→ Task material

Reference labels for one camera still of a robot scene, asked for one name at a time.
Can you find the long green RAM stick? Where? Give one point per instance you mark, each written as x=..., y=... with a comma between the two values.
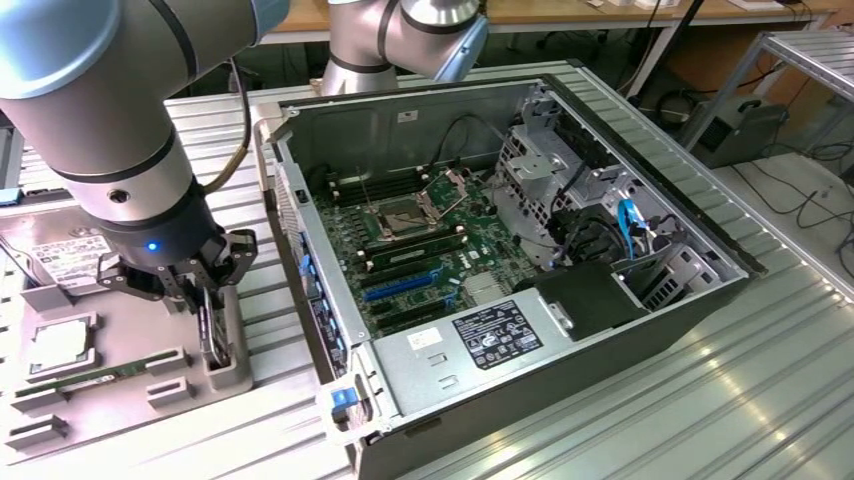
x=86, y=377

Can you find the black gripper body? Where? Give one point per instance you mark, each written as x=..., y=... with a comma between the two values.
x=162, y=235

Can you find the blue disk bracket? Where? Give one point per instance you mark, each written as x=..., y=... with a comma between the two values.
x=9, y=196

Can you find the green RAM stick with label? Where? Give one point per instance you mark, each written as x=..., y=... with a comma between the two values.
x=407, y=252

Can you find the grey parts rack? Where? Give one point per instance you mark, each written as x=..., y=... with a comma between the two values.
x=133, y=415

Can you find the green motherboard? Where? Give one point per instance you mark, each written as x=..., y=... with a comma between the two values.
x=473, y=250

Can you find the blue case latch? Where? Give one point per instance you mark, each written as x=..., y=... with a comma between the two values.
x=343, y=401

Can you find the grey power supply unit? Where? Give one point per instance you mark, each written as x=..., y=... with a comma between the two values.
x=433, y=360

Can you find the perforated metal disk bay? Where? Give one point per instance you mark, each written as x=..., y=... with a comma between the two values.
x=533, y=170

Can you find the silver chipset heat sink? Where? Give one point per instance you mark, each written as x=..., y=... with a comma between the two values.
x=484, y=289

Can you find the wooden desk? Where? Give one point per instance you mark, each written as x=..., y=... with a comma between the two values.
x=567, y=12

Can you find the silver hard disk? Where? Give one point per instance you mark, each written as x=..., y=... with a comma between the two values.
x=60, y=260

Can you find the silver CPU chip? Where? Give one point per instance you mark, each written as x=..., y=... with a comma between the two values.
x=61, y=350

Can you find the CPU socket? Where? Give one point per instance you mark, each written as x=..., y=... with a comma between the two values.
x=403, y=220

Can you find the black plastic air shroud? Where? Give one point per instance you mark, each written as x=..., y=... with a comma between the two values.
x=587, y=300

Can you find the thin metal locking lever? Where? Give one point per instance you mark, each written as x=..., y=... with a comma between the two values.
x=365, y=192

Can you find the metal slat side table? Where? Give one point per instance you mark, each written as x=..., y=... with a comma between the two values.
x=800, y=55

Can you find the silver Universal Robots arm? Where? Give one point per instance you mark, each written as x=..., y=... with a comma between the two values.
x=100, y=125

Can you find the open black PC case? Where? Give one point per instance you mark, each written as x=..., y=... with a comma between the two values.
x=600, y=375

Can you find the metal socket cover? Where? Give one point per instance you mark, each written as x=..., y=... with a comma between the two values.
x=443, y=187

→ Assigned task
Write out each line again, exactly as it appears above, except for any picture.

→ Task answer
Reference labels for one camera still of a robot scene, asked for one name at a time.
Can you find the long green RAM stick? Where? Give one point per instance you mark, each written as x=..., y=... with a comma between the two values.
x=86, y=377

Can you find the black gripper body? Where? Give one point per instance you mark, each written as x=..., y=... with a comma between the two values.
x=162, y=235

Can you find the blue disk bracket? Where? Give one point per instance you mark, each written as x=..., y=... with a comma between the two values.
x=9, y=196

Can you find the green RAM stick with label? Where? Give one point per instance you mark, each written as x=..., y=... with a comma between the two values.
x=407, y=252

Can you find the grey parts rack? Where? Give one point per instance you mark, each written as x=..., y=... with a comma between the two values.
x=133, y=415

Can you find the green motherboard? Where? Give one point per instance you mark, each written as x=..., y=... with a comma between the two values.
x=473, y=250

Can you find the blue case latch? Where? Give one point per instance you mark, each written as x=..., y=... with a comma between the two values.
x=343, y=401

Can you find the grey power supply unit? Where? Give one point per instance you mark, each written as x=..., y=... with a comma between the two values.
x=433, y=360

Can you find the perforated metal disk bay? Where? Give one point per instance you mark, each written as x=..., y=... with a comma between the two values.
x=533, y=170

Can you find the silver chipset heat sink? Where? Give one point per instance you mark, each written as x=..., y=... with a comma between the two values.
x=484, y=289

Can you find the wooden desk? Where? Give one point per instance you mark, each written as x=..., y=... with a comma between the two values.
x=567, y=12

Can you find the silver hard disk? Where? Give one point per instance you mark, each written as x=..., y=... with a comma between the two values.
x=60, y=260

Can you find the silver CPU chip? Where? Give one point per instance you mark, each written as x=..., y=... with a comma between the two values.
x=61, y=350

Can you find the CPU socket? Where? Give one point per instance you mark, each written as x=..., y=... with a comma between the two values.
x=403, y=220

Can you find the black plastic air shroud? Where? Give one point per instance you mark, each written as x=..., y=... with a comma between the two values.
x=587, y=300

Can you find the thin metal locking lever? Where? Give one point per instance you mark, each written as x=..., y=... with a comma between the two values.
x=365, y=192

Can you find the metal slat side table? Where? Give one point per instance you mark, each written as x=..., y=... with a comma between the two values.
x=800, y=55

Can you find the silver Universal Robots arm? Where? Give one point per instance you mark, each written as x=..., y=... with a comma between the two values.
x=100, y=125

Can you find the open black PC case? Where? Give one point per instance you mark, each written as x=..., y=... with a comma between the two values.
x=600, y=375

Can you find the metal socket cover? Where? Give one point per instance you mark, each written as x=..., y=... with a comma between the two values.
x=443, y=187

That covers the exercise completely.